The incident also underscores the need for hospitals to adopt comprehensive barcode scanning systems, electronic medication administration records (eMARs), and staff training on identifying mismatches between overwrap and inner labeling.

Analysts familiar with hospital purchasing systems noted that product recalls involving essential medications like potassium chloride can lead to temporary disruptions in clinical workflows. Inventory teams are likely to accelerate inspections of stockpiled injectable medications to prevent downstream use.

Otsuka ICU Medical LLC has signaled its intent to maintain transparency and has directed all future inquiries to its medical and customer service teams. The recall also reinforces the importance of robust quality checks at every step of drug manufacturing and packaging.

What should hospitals and clinicians do immediately after this potassium chloride recall?

Healthcare providers who have received products from Lot 1030613 should immediately isolate the inventory and refrain from administering any units. Return coordination should be initiated via the contact lines shared by Otsuka ICU Medical LLC. Pharmacy and nursing teams should also review protocols around labeling verification for all high-risk injectables.

Although no immediate adverse events have been reported, heightened awareness and proactive communication with clinical teams are vital to ensuring patient safety. As hospitals await further clarification from the manufacturer on corrective actions, temporary procedural safeguards should be enacted.

Otsuka ICU Medical LLC continues to work with regulatory agencies to monitor the situation and will provide updates as needed. Meanwhile, the recall serves as a critical reminder of the need for end-to-end quality control and real-time issue resolution in healthcare supply chains.

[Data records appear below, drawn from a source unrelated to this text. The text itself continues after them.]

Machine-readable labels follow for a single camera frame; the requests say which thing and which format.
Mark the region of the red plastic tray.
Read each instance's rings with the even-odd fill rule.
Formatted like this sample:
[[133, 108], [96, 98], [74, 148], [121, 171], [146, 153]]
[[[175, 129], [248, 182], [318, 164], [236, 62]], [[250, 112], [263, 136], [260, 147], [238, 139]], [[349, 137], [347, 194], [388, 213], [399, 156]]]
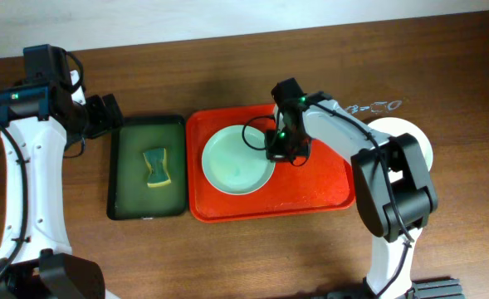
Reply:
[[268, 182], [246, 195], [215, 189], [202, 169], [202, 153], [219, 130], [243, 125], [256, 116], [271, 115], [274, 105], [251, 105], [193, 113], [186, 122], [188, 198], [193, 216], [205, 223], [335, 211], [355, 201], [350, 165], [328, 146], [315, 140], [302, 166], [280, 163]]

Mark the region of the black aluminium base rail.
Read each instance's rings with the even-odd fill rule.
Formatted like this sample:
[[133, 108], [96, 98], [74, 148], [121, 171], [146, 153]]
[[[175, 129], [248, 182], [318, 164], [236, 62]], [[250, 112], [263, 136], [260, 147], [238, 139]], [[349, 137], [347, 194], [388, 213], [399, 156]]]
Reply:
[[[329, 292], [326, 299], [374, 299], [367, 286], [352, 287], [343, 291]], [[444, 277], [413, 282], [413, 285], [397, 299], [465, 299], [459, 279]]]

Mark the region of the white marking on table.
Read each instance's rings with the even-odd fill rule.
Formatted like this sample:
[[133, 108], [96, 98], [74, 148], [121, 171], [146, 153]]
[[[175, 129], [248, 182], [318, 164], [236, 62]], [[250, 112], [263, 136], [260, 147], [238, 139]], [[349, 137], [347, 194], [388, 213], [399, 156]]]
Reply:
[[345, 111], [350, 113], [351, 115], [362, 112], [369, 112], [372, 114], [390, 113], [394, 110], [397, 110], [402, 104], [402, 100], [375, 101], [366, 105], [349, 105], [345, 107]]

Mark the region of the yellow green sponge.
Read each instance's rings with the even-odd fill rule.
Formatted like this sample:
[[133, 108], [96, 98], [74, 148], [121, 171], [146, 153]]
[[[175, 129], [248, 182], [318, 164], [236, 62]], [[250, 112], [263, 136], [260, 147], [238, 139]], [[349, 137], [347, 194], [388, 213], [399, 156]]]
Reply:
[[149, 169], [147, 185], [149, 188], [158, 188], [171, 184], [168, 171], [167, 150], [155, 148], [143, 153], [144, 161]]

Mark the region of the dark green tray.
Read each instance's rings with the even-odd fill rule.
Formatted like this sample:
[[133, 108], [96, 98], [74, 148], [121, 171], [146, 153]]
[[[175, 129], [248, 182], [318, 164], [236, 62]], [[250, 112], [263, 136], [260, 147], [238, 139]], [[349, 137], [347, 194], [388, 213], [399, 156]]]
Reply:
[[[148, 185], [144, 153], [166, 151], [170, 183]], [[185, 120], [181, 115], [131, 117], [111, 137], [107, 216], [112, 220], [178, 216], [188, 208]]]

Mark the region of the mint green plate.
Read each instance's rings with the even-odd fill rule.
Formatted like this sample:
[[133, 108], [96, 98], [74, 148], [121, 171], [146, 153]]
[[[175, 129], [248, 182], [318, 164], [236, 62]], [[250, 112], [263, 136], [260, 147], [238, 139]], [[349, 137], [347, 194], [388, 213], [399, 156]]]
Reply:
[[230, 125], [209, 138], [201, 165], [208, 182], [229, 195], [247, 195], [262, 188], [276, 164], [262, 148], [265, 134], [251, 126]]

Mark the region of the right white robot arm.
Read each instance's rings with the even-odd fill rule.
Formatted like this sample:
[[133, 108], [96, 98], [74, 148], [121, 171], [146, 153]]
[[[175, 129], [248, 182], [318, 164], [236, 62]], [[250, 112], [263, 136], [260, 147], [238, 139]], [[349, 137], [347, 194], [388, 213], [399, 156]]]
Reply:
[[273, 91], [276, 128], [267, 131], [267, 158], [293, 162], [309, 157], [312, 140], [339, 154], [352, 168], [356, 205], [373, 235], [372, 263], [359, 298], [421, 298], [410, 277], [417, 239], [438, 198], [418, 141], [370, 129], [320, 91]]

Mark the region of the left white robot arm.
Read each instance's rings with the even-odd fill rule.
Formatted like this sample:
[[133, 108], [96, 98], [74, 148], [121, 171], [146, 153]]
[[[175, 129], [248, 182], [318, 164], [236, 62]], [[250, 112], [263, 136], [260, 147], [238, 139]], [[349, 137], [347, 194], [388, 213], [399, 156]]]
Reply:
[[123, 125], [113, 95], [16, 87], [0, 92], [7, 200], [0, 298], [112, 298], [97, 263], [72, 253], [63, 211], [62, 164], [71, 143]]

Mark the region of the white plate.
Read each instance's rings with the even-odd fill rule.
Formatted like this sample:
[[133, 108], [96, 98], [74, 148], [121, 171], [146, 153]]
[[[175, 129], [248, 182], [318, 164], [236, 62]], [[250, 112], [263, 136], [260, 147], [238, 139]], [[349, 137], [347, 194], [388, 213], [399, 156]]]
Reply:
[[414, 123], [396, 117], [384, 117], [372, 120], [369, 123], [369, 127], [393, 137], [398, 137], [403, 134], [412, 135], [420, 145], [428, 170], [431, 170], [433, 166], [433, 147], [428, 137]]

Key takeaways: What hospitals and clinicians need to know about the Otsuka ICU Medical potassium chloride recall

• Otsuka ICU Medical LLC has issued a voluntary nationwide recall for Lot 1030613 of Potassium Chloride Injection 20 mEq due to a mislabeling issue that could result in accidental overdosing.

• The overwrap label incorrectly identifies the 20 mEq dose as 10 mEq, potentially leading clinicians to administer double the intended dosage if relying solely on outer packaging.

• The correct 20 mEq dosage is printed on the inner bag, but is not visible when the mislabeled overwrap is in place, creating a serious clinical risk in high-pressure care environments.

• Patients most at risk include those with kidney conditions, cardiac arrhythmias, and premature infants, all of whom are highly vulnerable to potassium toxicity and hyperkalemia.

• No adverse events have been reported as of October 31, 2025, but Otsuka ICU Medical is urging immediate return and discontinuation of use for all affected products.

• The recall covers units distributed in the U.S. between May 23 and August 26, 2025, packaged in 50 mL flexible containers with an expiration date of September 30, 2026.

• Otsuka ICU Medical LLC has contacted the FDA and is actively coordinating returns through Sedgwick, providing full support for distributors, hospitals, and pharmacies.

• Hospitals are advised to review internal protocols for injectable high-alert medications, especially potassium chloride, and ensure proper labeling verification before administration.

• The incident reinforces the importance of manufacturing safeguards and multi-tier drug checks, especially for injectable medications used in critical care and fluid-restricted patients.